Herr Abg. Hütter, Sie wissen genau, wie Sie mit den Verfahrensweisen des Präsidenten umzugehen haben. Sie haben diese weder zu kommentieren noch zu kritisieren. Deshalb haben Sie ebenfalls einen Ordnungsruf verdient.

(Beifall bei der CDU und der SPD – Carsten Hütter, AfD: Vielen Dank, Herr Präsident! Ich nehme ihn gern an!)

Meine Damen und Herren! Das alles ist sehr aufregend. Ich bitte darum, dass wir wieder zur Ruhe kommen und die Aussprache fortsetzen können. Herr Abg. Pallas, ich erteile Ihnen das Wort für die SPD-Fraktion.

Sehr geehrter Herr Präsident!

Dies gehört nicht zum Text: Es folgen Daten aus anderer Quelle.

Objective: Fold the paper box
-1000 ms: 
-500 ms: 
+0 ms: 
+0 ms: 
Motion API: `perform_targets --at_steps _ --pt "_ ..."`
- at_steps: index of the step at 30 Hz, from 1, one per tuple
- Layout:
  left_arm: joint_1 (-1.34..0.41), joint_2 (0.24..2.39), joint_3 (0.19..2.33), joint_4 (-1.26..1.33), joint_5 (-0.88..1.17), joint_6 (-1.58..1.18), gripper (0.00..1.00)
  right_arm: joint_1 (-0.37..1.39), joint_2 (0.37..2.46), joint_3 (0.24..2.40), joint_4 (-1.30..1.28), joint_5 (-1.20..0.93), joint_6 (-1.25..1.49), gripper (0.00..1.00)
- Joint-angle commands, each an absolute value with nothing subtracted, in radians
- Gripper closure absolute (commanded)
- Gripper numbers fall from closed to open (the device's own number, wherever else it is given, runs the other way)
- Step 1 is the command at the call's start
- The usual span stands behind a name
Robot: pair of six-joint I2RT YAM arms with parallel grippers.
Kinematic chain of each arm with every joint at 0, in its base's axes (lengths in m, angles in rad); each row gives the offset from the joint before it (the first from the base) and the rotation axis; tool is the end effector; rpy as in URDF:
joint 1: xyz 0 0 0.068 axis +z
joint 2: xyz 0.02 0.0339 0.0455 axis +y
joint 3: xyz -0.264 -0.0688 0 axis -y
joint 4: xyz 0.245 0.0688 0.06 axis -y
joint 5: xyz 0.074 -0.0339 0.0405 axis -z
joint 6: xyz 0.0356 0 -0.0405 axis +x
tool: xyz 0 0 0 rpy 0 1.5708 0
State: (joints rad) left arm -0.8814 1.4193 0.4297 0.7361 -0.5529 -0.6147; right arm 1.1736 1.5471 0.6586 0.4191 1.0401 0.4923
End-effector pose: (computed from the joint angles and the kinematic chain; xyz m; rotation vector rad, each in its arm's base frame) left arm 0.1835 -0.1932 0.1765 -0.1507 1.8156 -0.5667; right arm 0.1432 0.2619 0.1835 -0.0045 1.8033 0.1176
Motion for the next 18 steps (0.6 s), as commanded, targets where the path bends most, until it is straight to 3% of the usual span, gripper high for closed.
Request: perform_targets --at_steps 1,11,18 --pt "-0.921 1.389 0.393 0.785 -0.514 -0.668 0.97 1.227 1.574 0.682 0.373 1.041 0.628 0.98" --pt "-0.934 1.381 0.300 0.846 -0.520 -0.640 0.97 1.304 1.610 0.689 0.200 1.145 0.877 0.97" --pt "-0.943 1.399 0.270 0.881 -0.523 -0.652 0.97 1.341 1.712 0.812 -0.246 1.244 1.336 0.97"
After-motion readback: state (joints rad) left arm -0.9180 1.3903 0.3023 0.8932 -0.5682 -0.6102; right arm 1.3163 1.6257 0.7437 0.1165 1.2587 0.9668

Nachdem wir jetzt dieses Theaterstück in mehreren Akten abgeschlossen haben und vielleicht feststellen können, dass durch das Hochhalten von Schildern der Freistaat Sachsen nicht besser wird und auch Polizeiarbeit nicht besser wird, können wir,

(Susanne Schaper, DIE LINKE: Das ist ganz erbärmlich! Das ist empörend! – Widerspruch bei den LINKEN)

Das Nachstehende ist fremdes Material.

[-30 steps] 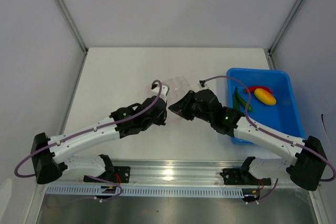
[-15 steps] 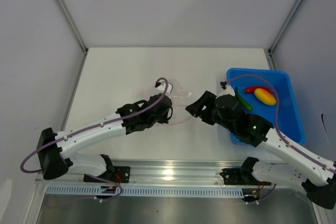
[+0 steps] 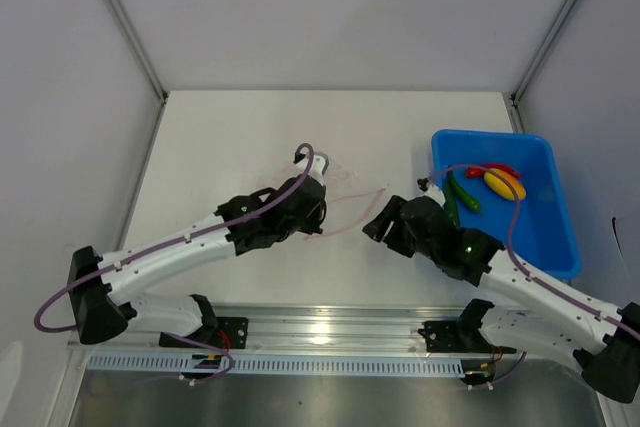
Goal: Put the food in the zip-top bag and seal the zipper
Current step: Pick up the zipper food storage bag at the center of the board.
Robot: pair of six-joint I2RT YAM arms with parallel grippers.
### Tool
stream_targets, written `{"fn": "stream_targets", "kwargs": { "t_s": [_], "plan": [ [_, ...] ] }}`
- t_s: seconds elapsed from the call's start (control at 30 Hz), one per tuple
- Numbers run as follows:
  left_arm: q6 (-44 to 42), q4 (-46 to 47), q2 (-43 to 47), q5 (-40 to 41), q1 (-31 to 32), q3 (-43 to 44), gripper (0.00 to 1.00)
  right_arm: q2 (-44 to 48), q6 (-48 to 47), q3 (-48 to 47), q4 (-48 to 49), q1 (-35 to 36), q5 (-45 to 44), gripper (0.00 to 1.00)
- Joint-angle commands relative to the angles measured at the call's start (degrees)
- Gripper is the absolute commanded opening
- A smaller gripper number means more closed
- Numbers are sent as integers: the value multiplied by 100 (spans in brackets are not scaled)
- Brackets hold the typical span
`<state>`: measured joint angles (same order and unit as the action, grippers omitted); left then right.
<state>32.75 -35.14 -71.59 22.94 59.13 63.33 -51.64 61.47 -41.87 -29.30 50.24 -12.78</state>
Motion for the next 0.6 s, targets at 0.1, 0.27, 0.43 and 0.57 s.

denke ich, zur sachlichen Debatte über den Gesetzentwurf zurückkommen.

(Starker Beifall bei der SPD und der CDU – Weitere Zurufe von den LINKEN)

Getroffene Hunde bellen, würde ich sagen.

Meine Damen und Herren! Nach monatelanger Debatte, nach jahrelanger Erarbeitung,

(Zurufe der Abg. Susanne Schaper, DIE LINKE)

nach Veränderungen, nach Reflexionen und erneuten Veränderungen führen wir heute die abschließende Debatte und die Beratung zum Polizeigesetz.

Als SPD-Fraktion sind wir im Jahr 2014 hier angetreten, um Polizeiarbeit besser zu machen.

(Zurufe der Abg. Susanne Schaper und Antje Feiks, DIE LINKE)

Erst mussten wir den schwarz-gelben Scherbenhaufen aufkehren,

(Susanne Schaper, DIE LINKE: Genau! – Zuruf von der CDU: Oh nein!)

dann haben wir den Stellenabbau gestoppt und die Einstellungszahlen von 300 auf 700 junge Menschen pro Jahr angehoben.

(Zuruf der Abg. Susanne Schaper, DIE LINKE)

Wir haben den Polizeibau angekurbelt und sorgen für eine ausreichende, moderne technische und persönliche Ausstattung.